During their interaction, White determined that Tillman had “just bought cigarettes and alcoholic beverages, which does not coincide with the current Executive Order regarding the coronavirus in Maryland, which regards only leaving home for necessary items, such as food,” according to court records.

Tillman was driven to CCSO’s headquarters near Elkton, where deputies took Tillman’s temperature, which was considered normal, police reported.

“Dfc. White believes that Tillman made the utterance in regards to the coronavirus in an attempt to avoid an on-view arrest, thinking that law enforcement would disregard their investigation due to the threat of the lethal illness,” White wrote in charging documents.

The alleged statement made by Tillman prolonged his processing at the CCSO headquarters, according to police.

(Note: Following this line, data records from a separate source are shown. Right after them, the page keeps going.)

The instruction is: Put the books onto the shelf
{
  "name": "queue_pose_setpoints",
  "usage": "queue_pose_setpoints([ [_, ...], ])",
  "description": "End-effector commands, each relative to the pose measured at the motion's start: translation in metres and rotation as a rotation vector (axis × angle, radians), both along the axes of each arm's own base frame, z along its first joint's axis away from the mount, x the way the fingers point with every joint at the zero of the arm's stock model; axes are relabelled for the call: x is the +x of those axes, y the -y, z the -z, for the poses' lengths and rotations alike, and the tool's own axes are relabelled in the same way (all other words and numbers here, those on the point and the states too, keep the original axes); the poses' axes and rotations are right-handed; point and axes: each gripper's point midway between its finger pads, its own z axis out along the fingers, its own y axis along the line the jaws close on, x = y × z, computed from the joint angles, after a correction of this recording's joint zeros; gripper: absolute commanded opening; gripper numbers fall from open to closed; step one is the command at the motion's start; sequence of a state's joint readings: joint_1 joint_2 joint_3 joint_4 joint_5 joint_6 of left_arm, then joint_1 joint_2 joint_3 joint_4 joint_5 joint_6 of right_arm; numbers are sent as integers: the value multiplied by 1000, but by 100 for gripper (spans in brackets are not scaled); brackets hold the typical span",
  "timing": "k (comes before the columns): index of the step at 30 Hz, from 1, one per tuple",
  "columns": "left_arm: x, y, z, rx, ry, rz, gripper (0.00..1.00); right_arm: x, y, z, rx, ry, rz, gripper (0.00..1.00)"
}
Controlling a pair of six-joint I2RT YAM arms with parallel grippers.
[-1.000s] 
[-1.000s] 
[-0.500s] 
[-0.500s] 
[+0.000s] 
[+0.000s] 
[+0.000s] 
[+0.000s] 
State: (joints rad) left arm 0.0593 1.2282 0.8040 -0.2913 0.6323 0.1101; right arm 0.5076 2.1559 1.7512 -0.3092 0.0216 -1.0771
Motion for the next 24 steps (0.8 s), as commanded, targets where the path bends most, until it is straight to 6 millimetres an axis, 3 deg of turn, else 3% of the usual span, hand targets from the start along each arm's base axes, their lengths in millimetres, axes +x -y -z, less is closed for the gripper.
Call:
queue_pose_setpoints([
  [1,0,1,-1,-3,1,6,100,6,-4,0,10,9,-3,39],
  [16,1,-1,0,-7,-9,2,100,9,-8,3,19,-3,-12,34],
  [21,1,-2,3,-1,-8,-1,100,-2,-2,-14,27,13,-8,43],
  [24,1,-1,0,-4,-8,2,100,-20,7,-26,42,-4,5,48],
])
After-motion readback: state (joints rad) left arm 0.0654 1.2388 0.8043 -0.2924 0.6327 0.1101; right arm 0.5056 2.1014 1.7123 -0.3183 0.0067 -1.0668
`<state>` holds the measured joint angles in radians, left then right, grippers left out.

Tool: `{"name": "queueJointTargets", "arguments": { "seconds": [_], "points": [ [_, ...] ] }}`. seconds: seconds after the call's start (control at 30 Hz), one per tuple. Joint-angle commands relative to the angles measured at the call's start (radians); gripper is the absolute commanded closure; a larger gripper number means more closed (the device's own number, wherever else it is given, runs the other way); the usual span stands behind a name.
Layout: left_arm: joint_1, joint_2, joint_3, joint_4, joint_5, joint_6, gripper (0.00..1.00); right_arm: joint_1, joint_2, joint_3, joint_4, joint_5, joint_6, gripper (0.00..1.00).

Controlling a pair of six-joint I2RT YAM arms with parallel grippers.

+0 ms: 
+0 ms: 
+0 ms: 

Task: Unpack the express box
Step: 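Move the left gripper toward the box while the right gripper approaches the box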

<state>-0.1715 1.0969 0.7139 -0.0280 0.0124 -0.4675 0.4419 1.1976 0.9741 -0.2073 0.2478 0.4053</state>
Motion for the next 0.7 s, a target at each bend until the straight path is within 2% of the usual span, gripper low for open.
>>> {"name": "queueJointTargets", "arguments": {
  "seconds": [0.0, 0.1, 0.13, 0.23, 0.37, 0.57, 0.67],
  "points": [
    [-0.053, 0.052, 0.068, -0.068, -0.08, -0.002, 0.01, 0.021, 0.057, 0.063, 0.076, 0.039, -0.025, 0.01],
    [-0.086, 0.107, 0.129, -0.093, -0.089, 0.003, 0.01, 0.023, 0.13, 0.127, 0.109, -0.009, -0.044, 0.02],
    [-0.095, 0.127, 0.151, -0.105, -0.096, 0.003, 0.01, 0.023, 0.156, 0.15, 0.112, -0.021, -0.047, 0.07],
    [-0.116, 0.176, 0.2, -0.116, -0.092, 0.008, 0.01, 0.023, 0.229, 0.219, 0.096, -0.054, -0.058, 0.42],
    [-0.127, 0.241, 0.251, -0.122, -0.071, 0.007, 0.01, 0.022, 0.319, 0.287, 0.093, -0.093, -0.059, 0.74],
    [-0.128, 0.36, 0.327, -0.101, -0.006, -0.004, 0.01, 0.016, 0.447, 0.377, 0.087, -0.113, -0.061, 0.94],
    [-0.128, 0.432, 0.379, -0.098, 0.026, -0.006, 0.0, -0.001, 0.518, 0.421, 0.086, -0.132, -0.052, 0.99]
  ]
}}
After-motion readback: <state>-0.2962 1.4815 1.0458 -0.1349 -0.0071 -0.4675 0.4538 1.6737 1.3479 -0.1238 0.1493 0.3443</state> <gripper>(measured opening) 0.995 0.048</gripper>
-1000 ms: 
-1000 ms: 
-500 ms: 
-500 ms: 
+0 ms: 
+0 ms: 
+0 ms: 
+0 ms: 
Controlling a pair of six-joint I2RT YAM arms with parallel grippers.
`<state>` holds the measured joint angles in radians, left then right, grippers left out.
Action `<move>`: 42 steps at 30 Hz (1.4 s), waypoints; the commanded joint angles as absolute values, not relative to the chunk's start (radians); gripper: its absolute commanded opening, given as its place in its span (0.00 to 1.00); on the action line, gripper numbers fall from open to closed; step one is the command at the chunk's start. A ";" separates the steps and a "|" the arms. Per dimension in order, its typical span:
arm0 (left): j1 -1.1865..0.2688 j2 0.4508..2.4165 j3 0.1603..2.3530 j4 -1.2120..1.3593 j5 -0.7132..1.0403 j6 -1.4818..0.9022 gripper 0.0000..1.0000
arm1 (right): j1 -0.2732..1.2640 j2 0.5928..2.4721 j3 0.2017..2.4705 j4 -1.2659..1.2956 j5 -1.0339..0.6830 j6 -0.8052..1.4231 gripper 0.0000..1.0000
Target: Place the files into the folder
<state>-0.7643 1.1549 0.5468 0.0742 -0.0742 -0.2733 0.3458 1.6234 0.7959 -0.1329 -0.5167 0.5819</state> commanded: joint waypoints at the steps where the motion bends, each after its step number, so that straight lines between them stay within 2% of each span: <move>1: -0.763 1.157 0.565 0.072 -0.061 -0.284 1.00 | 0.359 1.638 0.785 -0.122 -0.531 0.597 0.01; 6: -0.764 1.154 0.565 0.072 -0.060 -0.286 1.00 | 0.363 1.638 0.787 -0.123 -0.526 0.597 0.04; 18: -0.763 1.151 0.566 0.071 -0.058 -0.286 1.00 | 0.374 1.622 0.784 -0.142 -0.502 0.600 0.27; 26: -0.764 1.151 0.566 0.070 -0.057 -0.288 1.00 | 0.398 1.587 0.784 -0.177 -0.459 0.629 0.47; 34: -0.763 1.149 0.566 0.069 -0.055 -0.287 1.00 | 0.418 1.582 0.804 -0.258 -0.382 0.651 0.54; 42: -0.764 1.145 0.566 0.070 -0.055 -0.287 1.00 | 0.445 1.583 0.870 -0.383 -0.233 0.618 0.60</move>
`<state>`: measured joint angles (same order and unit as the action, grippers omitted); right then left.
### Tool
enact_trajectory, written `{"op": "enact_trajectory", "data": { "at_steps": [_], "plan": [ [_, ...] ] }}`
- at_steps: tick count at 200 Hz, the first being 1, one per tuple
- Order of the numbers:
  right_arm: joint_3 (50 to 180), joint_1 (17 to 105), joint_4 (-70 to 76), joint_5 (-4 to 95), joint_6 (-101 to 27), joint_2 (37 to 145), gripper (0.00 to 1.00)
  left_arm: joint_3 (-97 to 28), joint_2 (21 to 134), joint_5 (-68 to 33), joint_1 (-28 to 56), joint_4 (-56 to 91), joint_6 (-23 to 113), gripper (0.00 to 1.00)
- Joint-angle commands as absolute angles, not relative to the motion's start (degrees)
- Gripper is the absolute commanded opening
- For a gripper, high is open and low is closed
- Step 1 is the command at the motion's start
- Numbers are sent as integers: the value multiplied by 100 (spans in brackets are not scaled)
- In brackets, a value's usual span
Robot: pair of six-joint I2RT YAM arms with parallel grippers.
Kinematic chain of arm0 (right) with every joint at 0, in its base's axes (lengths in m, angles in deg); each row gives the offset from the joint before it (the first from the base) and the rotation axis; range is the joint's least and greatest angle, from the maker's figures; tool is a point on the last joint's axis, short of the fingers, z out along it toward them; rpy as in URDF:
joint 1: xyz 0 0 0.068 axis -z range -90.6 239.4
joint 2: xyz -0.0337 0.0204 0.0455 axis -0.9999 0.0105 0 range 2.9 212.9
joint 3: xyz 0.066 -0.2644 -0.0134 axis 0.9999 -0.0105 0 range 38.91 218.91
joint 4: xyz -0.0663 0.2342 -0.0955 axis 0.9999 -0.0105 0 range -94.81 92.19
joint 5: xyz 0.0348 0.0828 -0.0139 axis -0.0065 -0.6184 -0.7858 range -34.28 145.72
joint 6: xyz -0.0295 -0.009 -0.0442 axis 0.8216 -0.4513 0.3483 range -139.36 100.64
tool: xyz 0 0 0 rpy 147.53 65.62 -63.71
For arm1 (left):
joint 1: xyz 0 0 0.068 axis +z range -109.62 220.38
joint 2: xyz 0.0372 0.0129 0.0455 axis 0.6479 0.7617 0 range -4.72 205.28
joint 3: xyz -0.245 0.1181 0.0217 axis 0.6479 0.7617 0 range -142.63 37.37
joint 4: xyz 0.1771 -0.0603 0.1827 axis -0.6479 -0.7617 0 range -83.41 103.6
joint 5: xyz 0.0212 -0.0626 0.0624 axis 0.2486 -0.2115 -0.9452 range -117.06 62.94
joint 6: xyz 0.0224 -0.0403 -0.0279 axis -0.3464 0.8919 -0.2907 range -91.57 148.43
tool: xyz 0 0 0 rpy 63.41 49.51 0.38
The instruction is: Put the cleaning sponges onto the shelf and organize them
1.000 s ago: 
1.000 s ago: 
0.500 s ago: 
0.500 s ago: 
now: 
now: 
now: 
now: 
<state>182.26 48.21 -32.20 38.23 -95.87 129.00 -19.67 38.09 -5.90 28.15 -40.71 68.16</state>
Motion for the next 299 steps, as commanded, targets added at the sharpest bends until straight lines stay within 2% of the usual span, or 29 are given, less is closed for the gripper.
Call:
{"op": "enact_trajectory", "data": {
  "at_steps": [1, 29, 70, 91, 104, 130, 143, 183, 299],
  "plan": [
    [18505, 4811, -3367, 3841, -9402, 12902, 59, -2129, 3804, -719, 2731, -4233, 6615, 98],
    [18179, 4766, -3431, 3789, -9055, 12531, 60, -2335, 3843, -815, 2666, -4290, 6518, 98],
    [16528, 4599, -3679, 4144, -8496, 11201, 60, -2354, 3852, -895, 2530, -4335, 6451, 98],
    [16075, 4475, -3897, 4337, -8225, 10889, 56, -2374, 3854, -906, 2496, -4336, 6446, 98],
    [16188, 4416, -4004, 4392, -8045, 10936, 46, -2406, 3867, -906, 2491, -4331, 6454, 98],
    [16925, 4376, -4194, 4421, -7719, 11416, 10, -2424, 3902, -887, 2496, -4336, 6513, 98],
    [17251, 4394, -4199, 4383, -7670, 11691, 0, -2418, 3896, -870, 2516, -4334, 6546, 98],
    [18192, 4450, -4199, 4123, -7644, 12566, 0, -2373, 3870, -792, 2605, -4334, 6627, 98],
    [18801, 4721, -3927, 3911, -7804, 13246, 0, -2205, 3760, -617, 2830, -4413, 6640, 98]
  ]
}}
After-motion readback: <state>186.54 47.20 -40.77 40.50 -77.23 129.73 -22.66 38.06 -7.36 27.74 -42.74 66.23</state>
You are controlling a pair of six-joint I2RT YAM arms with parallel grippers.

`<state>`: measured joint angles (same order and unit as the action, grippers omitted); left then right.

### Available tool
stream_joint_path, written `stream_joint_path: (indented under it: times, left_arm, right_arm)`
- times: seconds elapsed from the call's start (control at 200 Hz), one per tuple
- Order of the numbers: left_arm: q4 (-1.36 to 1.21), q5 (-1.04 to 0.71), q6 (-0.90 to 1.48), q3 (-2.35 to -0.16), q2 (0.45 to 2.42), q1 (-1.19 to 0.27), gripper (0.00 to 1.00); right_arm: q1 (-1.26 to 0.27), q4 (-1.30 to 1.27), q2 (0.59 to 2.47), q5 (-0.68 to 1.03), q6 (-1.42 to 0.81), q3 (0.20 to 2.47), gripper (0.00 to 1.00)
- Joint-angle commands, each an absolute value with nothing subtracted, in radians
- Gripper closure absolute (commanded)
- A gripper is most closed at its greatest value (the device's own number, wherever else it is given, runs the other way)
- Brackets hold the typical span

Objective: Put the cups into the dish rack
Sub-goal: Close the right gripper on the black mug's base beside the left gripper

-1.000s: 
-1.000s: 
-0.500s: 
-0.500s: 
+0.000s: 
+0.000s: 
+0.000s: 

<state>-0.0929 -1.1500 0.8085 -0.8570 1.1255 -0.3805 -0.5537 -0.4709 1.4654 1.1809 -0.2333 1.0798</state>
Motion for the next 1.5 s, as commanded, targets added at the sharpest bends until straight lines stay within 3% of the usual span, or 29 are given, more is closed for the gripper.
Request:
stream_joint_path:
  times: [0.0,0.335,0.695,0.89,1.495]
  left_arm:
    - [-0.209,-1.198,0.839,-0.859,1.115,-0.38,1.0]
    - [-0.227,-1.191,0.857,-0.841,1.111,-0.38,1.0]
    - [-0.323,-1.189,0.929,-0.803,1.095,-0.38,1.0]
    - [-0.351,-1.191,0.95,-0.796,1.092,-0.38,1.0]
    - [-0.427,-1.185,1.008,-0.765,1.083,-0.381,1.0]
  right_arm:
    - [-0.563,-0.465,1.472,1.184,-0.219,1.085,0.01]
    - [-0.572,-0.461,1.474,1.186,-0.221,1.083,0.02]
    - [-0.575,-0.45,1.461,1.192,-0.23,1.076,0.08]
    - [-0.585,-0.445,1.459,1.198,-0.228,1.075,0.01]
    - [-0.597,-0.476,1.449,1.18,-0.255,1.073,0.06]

“Multiple Sheriff’s Office resources were committed to prevent the transmission of the disease (because) Tillman made the fraudulent coronavirus comment. This caused an approximate two-hour delay in his processing and booking,” court records allege.

Investigators charged Tillman with second-degree assault relating to his alleged attack on his girlfriend, in addition to failure to comply with a public health emergency order and obstructing and hindering, court records show.

Scheduled for a June 3 trial, Tillman is free after posting a $15,000 bond on Saturday, according to court records, which further indicate that he initially had been held in the Cecil County Detention Center without bond until his bail review hearing on Friday. During that hearing, a judge reduced his bond to $15,000, court records show.